Accountability matters, and a finance department can help promote it, said Spence, educating managers on various cost realities. And since managers influence staffing decisions -- and ultimately, labour utilisation and costs -- any proposed reductions should be evaluated against some common sense criteria: what’s reasonable, what’s achievable, and what’s sustainable.

For sustained results, reports and analytics should monitor whether the organisation is on track to meet its labour cost and efficiency goals, and to keep tabs on what’s been achieved to date in some of the key labour management initiatives.

“Because labour is the largest cost in most healthcare provider organisations, it is also viewed as the most controllable,” said Spence. “The reality of healthcare reform is that while continuous cost improvement is important, it can’t be done in a way that sacrifices the quality of care or patient satisfaction.

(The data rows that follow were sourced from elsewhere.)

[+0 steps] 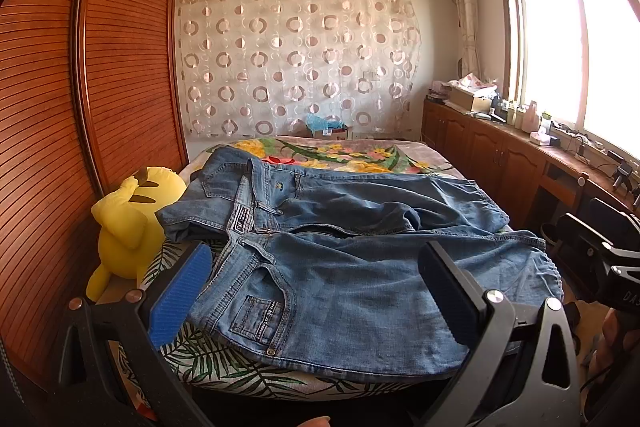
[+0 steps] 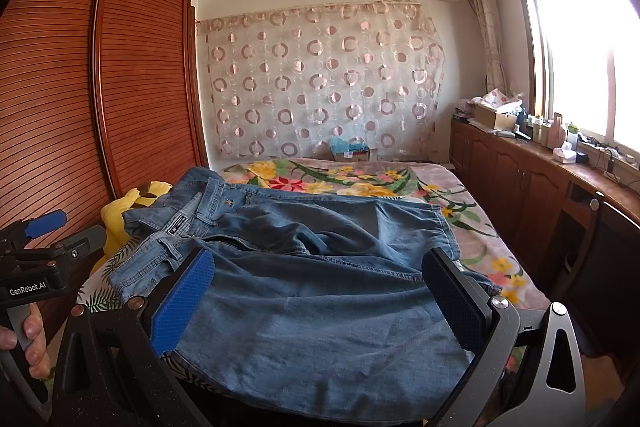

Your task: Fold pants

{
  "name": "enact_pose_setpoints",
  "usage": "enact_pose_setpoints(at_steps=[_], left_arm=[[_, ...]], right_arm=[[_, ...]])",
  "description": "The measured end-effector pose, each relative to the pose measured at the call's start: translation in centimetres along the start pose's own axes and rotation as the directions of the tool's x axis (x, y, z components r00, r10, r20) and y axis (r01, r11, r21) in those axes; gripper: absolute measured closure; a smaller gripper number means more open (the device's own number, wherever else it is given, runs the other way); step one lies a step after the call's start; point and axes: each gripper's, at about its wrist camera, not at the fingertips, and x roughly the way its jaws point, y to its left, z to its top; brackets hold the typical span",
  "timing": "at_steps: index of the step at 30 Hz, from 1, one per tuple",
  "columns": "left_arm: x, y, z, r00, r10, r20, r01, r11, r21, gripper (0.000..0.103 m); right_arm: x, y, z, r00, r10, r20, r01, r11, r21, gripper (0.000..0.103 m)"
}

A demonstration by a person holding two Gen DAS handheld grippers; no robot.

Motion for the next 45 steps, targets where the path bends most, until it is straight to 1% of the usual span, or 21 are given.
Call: enact_pose_setpoints(at_steps=[36, 40, 41, 45], left_arm=[[-0.07, 0.00, -0.21, 1.000, 0.000, 0.007, 0.000, 1.000, -0.001, 0.000], [-0.01, 0.09, 0.23, 1.000, 0.003, -0.012, -0.003, 1.000, -0.004, 0.000], [0.18, -0.35, -0.18, 1.000, 0.006, -0.014, -0.006, 1.000, -0.004, 0.000], [0.76, -0.20, -0.60, 1.000, 0.000, -0.023, 0.000, 1.000, -0.021, 0.000]], right_arm=[[-0.01, -0.11, -0.11, 1.000, -0.002, 0.005, 0.002, 1.000, 0.005, 0.000], [0.25, -0.27, -0.30, 1.000, 0.000, -0.006, 0.001, 1.000, 0.010, 0.000], [0.36, -0.33, -0.38, 1.000, 0.001, -0.009, -0.001, 1.000, 0.012, 0.000], [0.72, -0.70, -0.49, 1.000, 0.005, -0.023, -0.004, 1.000, 0.020, 0.000]])
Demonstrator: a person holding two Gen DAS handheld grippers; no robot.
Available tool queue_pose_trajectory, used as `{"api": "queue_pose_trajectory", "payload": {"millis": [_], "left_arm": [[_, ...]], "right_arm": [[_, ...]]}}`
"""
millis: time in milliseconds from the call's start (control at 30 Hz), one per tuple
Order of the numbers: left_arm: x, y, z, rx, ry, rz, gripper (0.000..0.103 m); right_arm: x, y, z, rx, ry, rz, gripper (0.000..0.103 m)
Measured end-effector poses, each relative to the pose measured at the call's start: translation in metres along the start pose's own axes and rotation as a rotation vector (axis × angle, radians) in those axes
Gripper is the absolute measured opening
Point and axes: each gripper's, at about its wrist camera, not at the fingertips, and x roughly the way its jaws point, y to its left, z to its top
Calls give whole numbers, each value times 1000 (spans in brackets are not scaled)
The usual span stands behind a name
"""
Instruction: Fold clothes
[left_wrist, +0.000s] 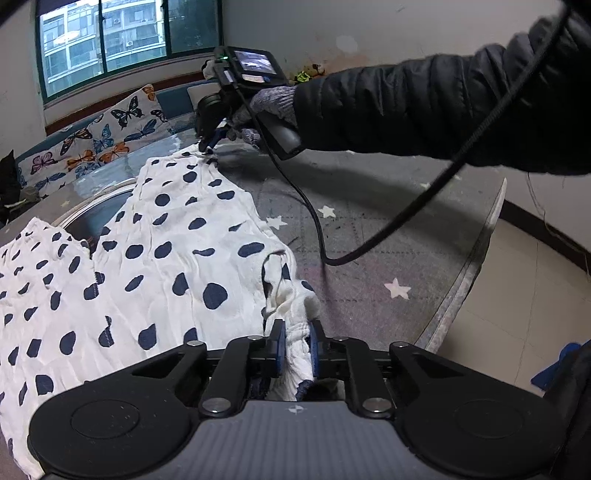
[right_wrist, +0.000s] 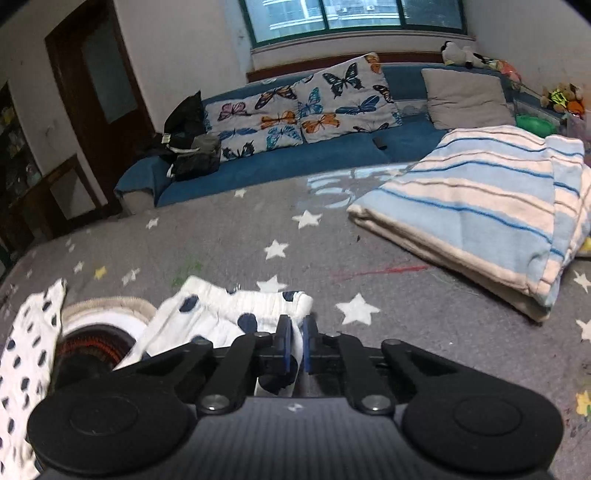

Poor quality can have a direct correlation to financial returns.”

For Mark Meyer, chief financial officer for the Georgia-based Grady Health System, providing high quality at the leanest possible cost is all about efficiency. Meyer, who will be speaking about labour cost management at the upcoming Healthcare Financial Management Association conference in Las Vegas, said that in revenue cycle worlds -- admissions, billing, follow-up and analysis -- efficiency is best achieved through technology.

To highlight this assertion, Meyer cited a technology, recently implemented at Grady, that types in registration information for patients automatically, and then sends it to the insurer, which in turn automatically verifies that the insurance is in place. At no point in the process is there any human interaction; Meyer said Grady is one of the first health systems to adopt this approach.

Of course, as with any technological approach, there are limitations.

“Technology is the leading driver of efficiency,” said Meyer, “but when it comes to bedside nursing, for example, there’s only so much you can do. You have to be hands-on with the patient.”

When physicians and nurses are engaged and supportive, he said, good things can happen for the patient. Patience is the key to any kind of system-wide cultural transformation, said Meyer; otherwise, there may be resistance to how the organisation is trying to evolve.

“As an administrative leadership team, you need to make sure the medical staff is engaged and a part of that decision-making process,” he said. “You can’t hand a dictum to a medical staff and expect them to embrace it.”

Meyer and Spence both agree that no amount of efficiency measures or labour cost initiatives should ever have a negative impact on patient care.

“As healthcare organisations evaluate ways to effectively manage cost, the connection that exists across operations, finance and human resources is having a shared goal -- improve the value of patient care delivered at the lowest cost possible,” said Spence. “While cost reduction is important, is must be balanced against the level of service and quality of care that is provided.”